L.N. Tarasova1, S.G. Vladimirova1, V.V. Cherepanova2

1 Kirov Scientific Research Institute for Hematology and Blood Transfusion under the Federal Medico-Biological Agency of Russia, 72 Krasnoarmeiskaya str., Kirov, Russian Federation, 610027

2 Municipal Hospital No. 33, 54 pr-t Lenina, Nizhny Novgorod, Russian Federation, 603122

For correspondence: Lyudmila Nikolaevna Tarasova, DSci, Professor, 72 Krasnoarmeiskaya str., Kirov, Russian Federation, 610027; Tel.: +7(8332)67-57-00; e-mail: vlsg@mail.ru

For citation: Tarasova LN, Vladimirova SG, Cherepanova VV. Diagnostic Value of C-Reactive Protein as Marker of Infections in Patients with De Novo Acute Myeloid Leukemias. Clinical oncohematology. 2015;8(4):442–446 (In Russ).

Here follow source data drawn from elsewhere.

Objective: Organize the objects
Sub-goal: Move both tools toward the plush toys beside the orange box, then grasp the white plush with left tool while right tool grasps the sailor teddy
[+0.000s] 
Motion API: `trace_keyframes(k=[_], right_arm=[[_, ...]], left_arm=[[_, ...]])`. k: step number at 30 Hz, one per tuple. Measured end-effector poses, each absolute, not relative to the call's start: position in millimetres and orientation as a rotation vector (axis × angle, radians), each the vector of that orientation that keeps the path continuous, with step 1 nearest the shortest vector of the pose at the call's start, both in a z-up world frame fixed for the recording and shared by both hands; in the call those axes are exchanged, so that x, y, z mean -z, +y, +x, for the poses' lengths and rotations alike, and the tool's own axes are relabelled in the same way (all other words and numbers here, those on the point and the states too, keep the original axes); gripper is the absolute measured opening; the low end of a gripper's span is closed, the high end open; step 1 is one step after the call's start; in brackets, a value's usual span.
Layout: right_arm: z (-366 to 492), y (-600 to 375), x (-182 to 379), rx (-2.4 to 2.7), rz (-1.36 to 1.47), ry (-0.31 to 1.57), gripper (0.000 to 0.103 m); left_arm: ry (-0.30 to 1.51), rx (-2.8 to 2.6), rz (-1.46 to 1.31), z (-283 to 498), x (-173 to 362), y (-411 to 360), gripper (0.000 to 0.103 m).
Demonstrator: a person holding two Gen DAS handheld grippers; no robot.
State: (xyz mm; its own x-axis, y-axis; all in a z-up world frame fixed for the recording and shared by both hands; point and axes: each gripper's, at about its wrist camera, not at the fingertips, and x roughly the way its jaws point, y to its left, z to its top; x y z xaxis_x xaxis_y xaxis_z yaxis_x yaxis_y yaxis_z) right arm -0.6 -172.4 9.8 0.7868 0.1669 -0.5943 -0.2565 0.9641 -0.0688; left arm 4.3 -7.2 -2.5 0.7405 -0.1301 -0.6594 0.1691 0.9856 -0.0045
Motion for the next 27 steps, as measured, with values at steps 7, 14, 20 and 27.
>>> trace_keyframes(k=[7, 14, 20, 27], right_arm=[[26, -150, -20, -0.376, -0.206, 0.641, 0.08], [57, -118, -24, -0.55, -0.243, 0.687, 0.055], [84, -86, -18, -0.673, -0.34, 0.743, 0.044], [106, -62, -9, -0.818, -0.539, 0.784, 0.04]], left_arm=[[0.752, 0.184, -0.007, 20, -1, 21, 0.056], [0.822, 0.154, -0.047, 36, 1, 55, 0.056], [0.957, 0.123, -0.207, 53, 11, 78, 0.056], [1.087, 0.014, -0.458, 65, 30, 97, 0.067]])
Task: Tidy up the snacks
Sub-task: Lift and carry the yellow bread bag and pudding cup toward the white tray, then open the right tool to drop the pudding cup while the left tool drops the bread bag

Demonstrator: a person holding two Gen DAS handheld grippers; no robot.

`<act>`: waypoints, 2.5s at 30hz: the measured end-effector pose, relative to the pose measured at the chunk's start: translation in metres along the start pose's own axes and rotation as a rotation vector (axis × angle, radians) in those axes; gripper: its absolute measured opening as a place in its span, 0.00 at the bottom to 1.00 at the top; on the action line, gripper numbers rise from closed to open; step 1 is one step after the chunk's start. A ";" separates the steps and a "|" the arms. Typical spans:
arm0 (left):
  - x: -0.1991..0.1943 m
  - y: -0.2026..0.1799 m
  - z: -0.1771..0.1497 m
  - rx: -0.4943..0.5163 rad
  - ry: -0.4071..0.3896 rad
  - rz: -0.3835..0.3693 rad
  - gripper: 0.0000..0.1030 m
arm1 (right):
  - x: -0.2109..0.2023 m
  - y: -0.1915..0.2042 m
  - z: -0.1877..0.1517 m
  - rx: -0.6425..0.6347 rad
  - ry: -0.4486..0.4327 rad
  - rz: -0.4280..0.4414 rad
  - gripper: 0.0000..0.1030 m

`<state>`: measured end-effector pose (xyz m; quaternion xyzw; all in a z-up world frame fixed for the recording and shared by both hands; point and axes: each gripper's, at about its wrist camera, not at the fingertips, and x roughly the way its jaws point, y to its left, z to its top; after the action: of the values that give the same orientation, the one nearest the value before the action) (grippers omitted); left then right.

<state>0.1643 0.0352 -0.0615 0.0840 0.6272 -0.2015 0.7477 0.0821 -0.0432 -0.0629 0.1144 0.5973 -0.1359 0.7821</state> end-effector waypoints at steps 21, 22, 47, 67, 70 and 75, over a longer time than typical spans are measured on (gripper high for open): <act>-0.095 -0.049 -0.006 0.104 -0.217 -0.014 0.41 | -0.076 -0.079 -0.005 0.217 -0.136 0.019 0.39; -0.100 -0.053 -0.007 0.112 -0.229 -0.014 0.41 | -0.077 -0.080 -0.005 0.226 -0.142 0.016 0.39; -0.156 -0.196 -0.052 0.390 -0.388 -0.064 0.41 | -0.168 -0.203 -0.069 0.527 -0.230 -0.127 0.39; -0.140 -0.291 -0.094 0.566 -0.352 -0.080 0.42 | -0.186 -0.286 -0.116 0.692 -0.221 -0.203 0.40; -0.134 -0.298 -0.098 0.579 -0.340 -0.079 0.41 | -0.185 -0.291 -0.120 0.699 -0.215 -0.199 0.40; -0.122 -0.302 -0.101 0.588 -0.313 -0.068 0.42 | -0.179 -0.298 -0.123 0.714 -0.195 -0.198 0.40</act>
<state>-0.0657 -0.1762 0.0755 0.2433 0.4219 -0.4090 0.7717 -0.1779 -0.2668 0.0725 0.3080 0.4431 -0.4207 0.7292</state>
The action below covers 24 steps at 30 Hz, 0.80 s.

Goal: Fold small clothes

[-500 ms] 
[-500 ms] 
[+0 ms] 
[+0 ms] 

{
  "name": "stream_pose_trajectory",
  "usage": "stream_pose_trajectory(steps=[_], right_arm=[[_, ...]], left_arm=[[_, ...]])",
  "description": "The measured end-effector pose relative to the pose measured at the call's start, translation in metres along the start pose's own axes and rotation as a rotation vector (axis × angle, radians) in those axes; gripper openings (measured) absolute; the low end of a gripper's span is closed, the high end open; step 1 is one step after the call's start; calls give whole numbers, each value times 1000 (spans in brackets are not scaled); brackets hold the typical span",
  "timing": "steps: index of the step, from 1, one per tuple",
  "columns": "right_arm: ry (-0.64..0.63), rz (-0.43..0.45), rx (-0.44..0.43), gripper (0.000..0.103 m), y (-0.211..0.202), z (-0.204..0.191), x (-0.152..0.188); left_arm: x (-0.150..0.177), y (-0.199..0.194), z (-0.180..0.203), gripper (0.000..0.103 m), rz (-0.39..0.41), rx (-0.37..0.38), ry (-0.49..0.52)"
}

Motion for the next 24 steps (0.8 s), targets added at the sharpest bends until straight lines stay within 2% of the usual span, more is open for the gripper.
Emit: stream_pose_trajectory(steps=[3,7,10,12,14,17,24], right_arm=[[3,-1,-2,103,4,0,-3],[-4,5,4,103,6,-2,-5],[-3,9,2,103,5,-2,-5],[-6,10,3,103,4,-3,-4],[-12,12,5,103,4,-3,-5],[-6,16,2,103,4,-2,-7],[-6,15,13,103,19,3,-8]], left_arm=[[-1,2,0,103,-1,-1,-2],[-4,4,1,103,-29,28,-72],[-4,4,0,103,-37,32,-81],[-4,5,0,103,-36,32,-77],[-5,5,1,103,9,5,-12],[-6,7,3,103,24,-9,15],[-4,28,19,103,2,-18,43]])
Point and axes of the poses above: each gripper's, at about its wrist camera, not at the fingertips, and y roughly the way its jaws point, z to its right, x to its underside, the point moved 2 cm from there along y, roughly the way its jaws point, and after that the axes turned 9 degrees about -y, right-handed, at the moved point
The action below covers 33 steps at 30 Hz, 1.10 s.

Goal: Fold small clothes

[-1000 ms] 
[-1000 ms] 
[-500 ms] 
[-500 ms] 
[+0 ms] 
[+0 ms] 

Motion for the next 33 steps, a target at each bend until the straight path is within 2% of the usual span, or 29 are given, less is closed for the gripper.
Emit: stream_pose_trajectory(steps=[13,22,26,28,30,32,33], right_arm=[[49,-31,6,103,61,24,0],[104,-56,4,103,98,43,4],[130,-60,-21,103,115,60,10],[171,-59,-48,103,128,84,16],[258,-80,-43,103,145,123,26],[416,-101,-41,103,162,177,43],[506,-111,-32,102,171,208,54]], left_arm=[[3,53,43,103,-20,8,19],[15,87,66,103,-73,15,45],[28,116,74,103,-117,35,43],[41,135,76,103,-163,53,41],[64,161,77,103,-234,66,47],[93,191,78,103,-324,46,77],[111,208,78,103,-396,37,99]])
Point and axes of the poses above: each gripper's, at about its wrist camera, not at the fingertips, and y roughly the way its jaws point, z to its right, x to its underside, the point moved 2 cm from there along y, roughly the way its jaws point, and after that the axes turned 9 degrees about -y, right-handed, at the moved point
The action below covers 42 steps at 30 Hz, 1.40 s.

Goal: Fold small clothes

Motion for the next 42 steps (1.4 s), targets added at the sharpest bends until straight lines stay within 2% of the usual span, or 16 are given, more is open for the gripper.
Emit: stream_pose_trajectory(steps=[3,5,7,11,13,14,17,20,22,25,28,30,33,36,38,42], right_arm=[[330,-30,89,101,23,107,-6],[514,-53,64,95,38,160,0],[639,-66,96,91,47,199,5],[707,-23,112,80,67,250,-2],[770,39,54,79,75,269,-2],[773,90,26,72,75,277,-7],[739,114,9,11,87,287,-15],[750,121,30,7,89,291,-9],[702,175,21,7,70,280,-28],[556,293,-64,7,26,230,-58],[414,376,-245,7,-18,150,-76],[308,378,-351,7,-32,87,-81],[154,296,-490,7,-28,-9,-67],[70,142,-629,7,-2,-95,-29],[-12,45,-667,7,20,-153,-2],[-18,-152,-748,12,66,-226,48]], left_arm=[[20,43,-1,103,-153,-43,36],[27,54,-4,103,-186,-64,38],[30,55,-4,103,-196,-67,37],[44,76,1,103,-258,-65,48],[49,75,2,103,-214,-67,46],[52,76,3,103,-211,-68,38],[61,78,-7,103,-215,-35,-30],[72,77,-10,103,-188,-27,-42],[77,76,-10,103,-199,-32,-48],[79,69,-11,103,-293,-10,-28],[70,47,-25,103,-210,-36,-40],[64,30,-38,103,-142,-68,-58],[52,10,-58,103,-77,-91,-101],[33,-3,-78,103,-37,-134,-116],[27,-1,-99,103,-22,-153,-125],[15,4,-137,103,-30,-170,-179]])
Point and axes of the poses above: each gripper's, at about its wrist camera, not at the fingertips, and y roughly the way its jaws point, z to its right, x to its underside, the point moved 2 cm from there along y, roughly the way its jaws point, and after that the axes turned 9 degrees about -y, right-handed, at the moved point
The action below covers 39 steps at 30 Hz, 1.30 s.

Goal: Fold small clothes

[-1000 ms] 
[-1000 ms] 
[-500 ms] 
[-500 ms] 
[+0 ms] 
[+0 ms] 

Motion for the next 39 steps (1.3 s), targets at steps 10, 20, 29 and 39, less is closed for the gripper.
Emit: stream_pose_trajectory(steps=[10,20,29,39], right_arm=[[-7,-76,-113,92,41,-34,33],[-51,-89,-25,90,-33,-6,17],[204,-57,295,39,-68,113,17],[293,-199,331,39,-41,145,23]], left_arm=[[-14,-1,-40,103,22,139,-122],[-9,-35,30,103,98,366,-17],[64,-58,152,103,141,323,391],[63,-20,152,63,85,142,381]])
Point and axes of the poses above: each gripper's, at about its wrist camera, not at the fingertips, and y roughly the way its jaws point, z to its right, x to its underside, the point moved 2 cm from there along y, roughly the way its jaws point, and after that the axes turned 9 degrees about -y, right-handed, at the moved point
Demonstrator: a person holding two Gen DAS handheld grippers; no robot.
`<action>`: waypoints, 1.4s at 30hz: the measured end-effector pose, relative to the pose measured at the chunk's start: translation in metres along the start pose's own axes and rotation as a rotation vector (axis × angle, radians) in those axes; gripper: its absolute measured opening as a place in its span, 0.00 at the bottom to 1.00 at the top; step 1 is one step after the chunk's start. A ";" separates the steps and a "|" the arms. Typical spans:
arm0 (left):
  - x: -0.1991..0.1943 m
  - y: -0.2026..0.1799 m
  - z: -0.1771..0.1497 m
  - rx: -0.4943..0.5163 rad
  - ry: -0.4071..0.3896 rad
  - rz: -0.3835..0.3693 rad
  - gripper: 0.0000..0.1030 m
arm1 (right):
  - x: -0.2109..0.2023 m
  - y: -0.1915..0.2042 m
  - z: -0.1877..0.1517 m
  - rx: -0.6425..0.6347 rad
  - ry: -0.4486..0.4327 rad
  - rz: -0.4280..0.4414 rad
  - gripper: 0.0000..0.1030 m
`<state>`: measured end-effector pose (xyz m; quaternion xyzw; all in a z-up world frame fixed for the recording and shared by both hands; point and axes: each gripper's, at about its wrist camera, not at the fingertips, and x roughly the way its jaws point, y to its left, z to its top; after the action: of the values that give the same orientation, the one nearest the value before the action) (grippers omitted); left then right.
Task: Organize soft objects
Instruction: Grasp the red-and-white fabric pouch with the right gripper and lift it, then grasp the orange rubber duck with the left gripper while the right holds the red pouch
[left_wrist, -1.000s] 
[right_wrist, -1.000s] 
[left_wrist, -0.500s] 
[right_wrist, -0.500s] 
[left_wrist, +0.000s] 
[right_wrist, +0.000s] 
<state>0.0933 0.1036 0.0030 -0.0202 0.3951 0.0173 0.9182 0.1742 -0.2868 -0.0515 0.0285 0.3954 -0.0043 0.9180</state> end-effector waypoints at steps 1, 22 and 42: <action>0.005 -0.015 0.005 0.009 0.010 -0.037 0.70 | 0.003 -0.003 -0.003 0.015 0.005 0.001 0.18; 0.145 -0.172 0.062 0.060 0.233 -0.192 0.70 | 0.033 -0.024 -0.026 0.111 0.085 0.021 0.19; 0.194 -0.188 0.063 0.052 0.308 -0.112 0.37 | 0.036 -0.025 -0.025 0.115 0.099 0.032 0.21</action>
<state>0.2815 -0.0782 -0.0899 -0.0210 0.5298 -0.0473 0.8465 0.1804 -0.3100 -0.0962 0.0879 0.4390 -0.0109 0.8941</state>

DOI: 10.21320/2500-2139-2015-8-4-442-446


ABSTRACT

Aim. To determine diagnostically relevant C-protein levels (CRP) as an early infection marker in patients with de novo acute myeloid leukemias (AML), to evaluate the dependence of CRP concentrations on the WBC count and leukemic blast cells in the peripheral blood.

Methods. CRP was tested in 39 patients with de novo AML (17 males and 22 females) at the age of 20 to 76 years (median age is 49). AML types according to the FAB grading were as follows: М0 — 2, М1 — 4, М2 — 23, М4 — 8, and М5 — 2 patients.

Results. CRP concentrations in patients without symptoms of an infection (n = 16) were within the range from 0 to 43 mg/l (median 5.5 mg/l). The Spearman’s rank correlation coefficients between the CRP level and WBC and blast cell counts were 0.664 (= 0.006) and 0.473 (= 0.062), respectively. The obtained data confirm activation of CRP synthesis in case of leukemia. In patients with an infection and/or fever (n = 23), CRP levels were significantly higher than those in patients without an infection: 8–383 mg/l (median 81 mg/l). No correlation between the CRP level and WBC and blast cell counts was found. Therefore, the CRP synthesis during the onset of AML is significantly increased as a response to the infection. In groups of patients with and without infections, 95% CI were equal to 0–40 mg/l and 12–315 mg/l, respectively. Since they overlap within the range from 12 to 40 mg/l, they may be considered a «grey zone». The CRP concentrations within this range suggest infection. CRP levels lower than 12 mg/l or higher than 40 mg/l with a high degree of probability confirm either absence or presence of infectious complications, respectively.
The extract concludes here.